WHAT NEEDS TO BE DONE >> From the entries that follow, extract each line holding the string "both".

──────────────────────────────

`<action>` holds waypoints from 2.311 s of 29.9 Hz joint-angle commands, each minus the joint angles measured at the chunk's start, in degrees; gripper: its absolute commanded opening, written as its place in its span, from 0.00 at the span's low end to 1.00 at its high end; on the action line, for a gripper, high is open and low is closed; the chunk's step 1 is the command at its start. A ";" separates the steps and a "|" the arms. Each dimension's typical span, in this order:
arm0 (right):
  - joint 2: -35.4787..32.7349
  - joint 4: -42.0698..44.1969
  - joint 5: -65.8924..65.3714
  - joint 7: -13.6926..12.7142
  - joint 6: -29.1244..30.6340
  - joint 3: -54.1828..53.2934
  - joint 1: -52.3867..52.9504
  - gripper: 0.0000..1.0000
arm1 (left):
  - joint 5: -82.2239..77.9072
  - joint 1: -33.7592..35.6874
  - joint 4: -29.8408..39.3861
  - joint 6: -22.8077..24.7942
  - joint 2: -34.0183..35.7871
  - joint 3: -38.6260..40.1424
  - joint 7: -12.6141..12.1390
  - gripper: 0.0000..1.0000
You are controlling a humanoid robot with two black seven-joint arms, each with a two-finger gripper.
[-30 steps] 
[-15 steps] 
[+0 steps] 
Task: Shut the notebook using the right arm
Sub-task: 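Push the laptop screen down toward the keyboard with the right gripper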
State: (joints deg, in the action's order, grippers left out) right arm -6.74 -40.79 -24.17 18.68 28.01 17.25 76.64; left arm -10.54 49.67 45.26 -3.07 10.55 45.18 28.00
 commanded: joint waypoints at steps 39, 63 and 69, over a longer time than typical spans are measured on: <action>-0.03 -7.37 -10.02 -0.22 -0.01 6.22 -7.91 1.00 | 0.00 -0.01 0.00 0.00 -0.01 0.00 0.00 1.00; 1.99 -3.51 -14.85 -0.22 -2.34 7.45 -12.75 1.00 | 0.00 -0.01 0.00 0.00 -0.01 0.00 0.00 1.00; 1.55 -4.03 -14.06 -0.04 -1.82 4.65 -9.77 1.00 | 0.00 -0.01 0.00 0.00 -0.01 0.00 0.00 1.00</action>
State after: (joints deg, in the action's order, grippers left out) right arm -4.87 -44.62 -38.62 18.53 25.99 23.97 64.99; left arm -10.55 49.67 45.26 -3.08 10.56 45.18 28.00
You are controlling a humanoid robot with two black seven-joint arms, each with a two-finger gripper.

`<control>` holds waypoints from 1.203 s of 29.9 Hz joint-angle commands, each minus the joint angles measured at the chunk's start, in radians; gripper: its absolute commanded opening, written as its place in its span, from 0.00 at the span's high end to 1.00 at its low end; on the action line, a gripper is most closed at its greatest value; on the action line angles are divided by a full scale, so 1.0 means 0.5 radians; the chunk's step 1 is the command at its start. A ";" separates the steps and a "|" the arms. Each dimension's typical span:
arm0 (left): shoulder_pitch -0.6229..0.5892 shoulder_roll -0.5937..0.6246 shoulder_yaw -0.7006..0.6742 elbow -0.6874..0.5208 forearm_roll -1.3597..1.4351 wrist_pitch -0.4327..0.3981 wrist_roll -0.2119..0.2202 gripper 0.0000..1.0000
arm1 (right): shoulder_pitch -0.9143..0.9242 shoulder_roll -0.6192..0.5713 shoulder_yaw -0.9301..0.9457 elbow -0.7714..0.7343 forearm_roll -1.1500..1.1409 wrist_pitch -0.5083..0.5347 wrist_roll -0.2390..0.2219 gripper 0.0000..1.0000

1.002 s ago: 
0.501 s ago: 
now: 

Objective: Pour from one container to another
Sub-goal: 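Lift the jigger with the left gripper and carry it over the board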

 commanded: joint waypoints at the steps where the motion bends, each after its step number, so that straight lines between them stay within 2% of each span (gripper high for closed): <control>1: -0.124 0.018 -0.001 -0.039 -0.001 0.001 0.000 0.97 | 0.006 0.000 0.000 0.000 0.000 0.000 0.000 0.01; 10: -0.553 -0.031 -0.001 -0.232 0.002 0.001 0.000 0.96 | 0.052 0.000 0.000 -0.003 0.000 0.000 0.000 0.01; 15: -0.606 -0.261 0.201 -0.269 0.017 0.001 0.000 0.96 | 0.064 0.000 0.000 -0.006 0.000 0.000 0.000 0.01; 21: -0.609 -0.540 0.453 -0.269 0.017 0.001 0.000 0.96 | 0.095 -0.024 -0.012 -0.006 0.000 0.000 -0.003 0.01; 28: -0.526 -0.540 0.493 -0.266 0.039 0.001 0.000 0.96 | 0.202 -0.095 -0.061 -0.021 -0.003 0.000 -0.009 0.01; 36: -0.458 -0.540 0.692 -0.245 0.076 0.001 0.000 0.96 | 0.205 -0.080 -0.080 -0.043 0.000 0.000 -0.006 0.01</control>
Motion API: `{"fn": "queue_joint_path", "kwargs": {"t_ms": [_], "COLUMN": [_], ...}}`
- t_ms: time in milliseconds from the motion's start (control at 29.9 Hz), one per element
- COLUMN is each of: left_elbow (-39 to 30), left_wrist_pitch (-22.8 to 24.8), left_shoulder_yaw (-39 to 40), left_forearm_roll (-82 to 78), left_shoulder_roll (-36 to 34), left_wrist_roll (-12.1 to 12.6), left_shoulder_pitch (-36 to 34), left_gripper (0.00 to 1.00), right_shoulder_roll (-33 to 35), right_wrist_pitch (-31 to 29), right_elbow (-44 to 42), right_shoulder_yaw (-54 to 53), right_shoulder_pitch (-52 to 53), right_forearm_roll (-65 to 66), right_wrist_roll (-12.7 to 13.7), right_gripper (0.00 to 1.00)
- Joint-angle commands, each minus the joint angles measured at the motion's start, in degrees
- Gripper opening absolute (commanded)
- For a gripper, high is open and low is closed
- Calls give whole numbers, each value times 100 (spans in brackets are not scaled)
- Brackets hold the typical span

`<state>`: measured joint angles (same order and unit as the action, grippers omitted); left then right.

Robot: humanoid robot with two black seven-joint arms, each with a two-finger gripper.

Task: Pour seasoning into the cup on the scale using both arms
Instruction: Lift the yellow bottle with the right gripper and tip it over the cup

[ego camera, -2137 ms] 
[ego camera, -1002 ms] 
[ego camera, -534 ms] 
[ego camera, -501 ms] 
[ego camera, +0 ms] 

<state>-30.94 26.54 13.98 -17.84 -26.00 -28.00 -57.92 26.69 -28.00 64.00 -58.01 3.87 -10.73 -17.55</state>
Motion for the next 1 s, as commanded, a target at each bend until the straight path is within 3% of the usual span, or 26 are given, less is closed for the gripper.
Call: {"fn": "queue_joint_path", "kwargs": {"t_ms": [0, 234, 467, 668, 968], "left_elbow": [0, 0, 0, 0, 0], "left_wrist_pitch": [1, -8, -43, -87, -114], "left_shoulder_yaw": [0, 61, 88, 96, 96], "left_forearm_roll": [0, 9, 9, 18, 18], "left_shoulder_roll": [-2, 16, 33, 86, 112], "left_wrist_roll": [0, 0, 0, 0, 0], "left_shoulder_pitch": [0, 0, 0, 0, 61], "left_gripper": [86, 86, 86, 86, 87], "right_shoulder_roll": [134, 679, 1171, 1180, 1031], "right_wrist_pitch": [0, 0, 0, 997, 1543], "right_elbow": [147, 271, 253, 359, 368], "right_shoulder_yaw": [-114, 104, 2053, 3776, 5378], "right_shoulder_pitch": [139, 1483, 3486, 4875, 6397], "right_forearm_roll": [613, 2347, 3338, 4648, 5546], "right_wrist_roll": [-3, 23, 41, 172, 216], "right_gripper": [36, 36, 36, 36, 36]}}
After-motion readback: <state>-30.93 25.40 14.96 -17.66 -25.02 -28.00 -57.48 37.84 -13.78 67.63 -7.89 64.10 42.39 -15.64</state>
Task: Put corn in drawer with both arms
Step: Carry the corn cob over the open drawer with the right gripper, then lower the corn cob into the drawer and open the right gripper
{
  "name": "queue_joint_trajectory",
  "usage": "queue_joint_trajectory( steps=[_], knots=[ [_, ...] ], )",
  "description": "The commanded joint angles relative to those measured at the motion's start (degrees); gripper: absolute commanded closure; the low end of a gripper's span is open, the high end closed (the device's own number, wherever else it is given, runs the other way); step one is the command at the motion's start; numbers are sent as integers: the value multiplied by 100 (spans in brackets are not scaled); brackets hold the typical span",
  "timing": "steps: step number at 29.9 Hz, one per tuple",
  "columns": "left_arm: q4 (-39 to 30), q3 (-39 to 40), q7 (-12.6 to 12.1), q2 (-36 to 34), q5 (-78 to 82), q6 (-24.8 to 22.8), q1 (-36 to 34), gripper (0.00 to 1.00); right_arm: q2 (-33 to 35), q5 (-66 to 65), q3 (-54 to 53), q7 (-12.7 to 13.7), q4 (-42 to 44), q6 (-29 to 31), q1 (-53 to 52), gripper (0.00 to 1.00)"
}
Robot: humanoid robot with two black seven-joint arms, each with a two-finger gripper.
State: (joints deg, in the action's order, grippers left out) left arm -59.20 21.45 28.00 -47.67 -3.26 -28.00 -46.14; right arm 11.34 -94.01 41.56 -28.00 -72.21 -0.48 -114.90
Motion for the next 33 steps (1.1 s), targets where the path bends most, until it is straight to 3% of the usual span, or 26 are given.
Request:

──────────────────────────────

OUTPUT FOR THIS TASK >>
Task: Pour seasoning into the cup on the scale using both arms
Task: Put corn in drawer with both arms

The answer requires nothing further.